Look below for the line holding "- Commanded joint" and the line holding "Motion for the". Repeat those two and everything between, exactly.

# Given material
────────────────

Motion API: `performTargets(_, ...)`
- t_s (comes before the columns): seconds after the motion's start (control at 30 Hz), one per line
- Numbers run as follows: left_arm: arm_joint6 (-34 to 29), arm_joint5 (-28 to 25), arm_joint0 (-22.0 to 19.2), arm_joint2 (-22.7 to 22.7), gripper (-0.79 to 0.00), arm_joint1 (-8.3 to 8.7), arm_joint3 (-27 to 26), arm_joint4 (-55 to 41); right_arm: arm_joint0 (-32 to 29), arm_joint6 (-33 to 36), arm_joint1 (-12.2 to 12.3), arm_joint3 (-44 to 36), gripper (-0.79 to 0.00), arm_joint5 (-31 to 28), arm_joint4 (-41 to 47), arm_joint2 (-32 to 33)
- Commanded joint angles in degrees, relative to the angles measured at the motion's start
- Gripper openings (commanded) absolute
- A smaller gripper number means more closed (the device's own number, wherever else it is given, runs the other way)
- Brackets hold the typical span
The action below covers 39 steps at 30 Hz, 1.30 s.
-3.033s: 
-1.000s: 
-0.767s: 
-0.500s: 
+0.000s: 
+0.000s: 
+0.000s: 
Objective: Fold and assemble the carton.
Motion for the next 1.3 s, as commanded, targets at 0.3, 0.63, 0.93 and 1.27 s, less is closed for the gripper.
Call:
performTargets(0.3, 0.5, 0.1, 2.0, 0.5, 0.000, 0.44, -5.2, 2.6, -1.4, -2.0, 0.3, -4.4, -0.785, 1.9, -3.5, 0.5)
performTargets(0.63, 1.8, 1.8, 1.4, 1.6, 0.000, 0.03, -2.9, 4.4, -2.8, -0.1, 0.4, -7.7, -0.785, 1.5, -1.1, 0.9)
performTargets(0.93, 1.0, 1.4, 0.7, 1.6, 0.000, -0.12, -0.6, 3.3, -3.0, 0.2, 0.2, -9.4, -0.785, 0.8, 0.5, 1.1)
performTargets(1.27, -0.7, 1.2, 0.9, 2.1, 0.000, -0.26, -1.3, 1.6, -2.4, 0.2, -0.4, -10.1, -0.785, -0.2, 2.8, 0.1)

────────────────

# Task response
- Commanded joint angles in degrees, relative to the angles measured at the motion's start
- Gripper openings (commanded) absolute
- A smaller gripper number means more closed (the device's own number, wherever else it is given, runs the other way)
- Brackets hold the typical span
The action below covers 39 steps at 30 Hz, 1.30 s.
-3.033s: 
-1.000s: 
-0.767s: 
-0.500s: 
+0.000s: 
+0.000s: 
+0.000s: 
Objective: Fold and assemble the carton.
Motion for the next 1.3 s, as commanded, targets at 0.3, 0.63, 0.93 and 1.27 s, less is closed for the gripper.

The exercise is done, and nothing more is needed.